**EXERCISE PROMPT**
Which lines of the listing hold the string "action"? Copy those lines.

**SUPPLIED MATERIAL**

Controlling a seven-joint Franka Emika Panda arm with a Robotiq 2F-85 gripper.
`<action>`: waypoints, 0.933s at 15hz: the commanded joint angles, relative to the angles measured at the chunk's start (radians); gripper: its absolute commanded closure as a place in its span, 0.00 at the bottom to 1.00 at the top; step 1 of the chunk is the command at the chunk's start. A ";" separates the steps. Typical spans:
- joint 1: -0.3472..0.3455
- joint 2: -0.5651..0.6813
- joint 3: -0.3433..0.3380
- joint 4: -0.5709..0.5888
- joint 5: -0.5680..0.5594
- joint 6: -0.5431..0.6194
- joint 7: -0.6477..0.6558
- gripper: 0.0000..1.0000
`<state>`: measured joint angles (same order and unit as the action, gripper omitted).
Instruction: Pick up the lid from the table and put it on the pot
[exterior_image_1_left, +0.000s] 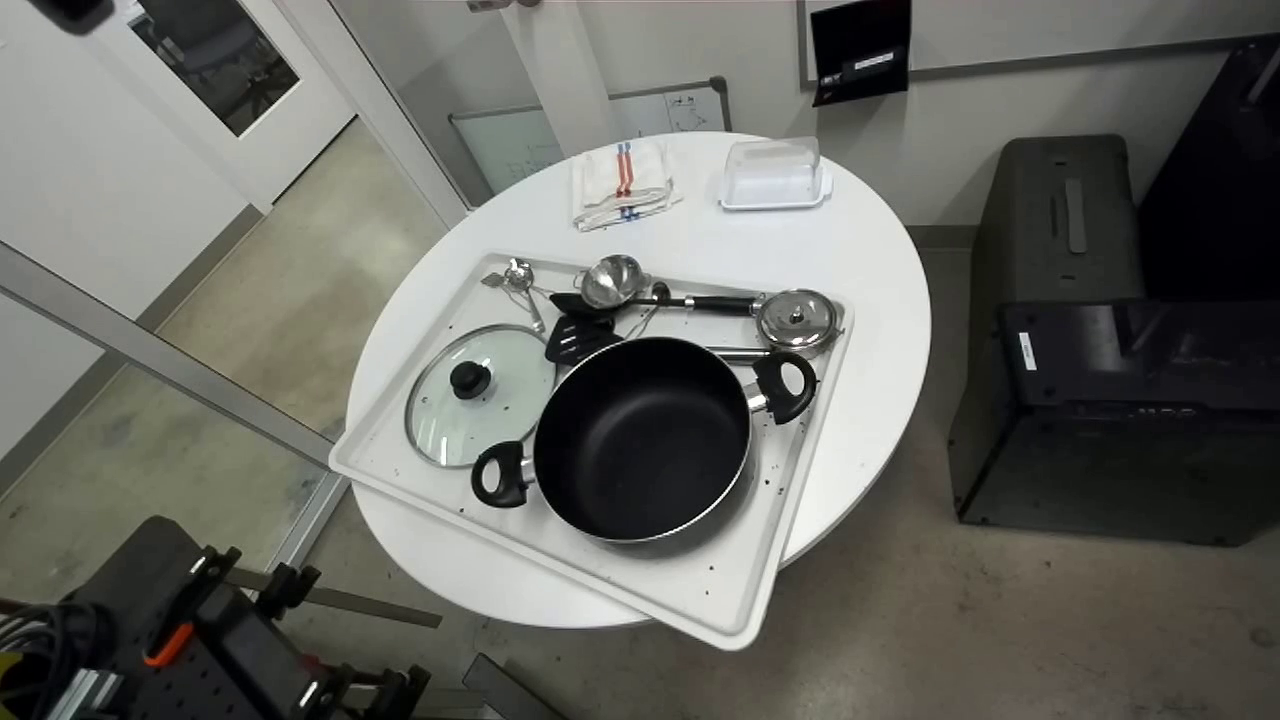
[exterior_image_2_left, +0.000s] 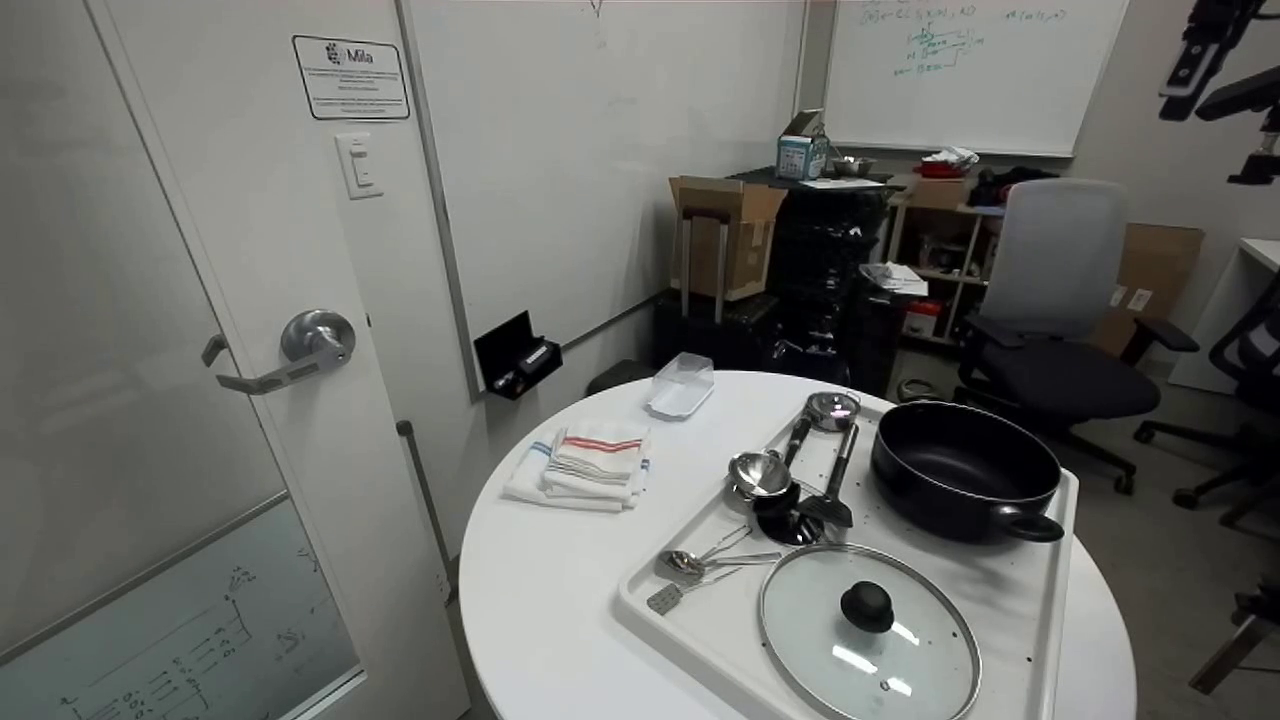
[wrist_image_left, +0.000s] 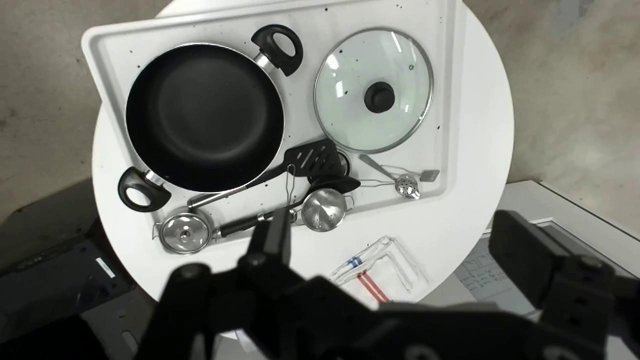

**RESULT BELOW**
`<action>`: waypoints, 0.933s at 15hz: the commanded joint angles, relative to the angles measured at the chunk's start (radians); gripper: its absolute commanded closure as a place in its span, 0.00 at the bottom to 1.00 at the top; step 1 of the chunk is the command at the chunk's start. A ";" separates the steps. Typical spans:
`<state>`: measured joint angles (same order and unit as the action, gripper omitted).

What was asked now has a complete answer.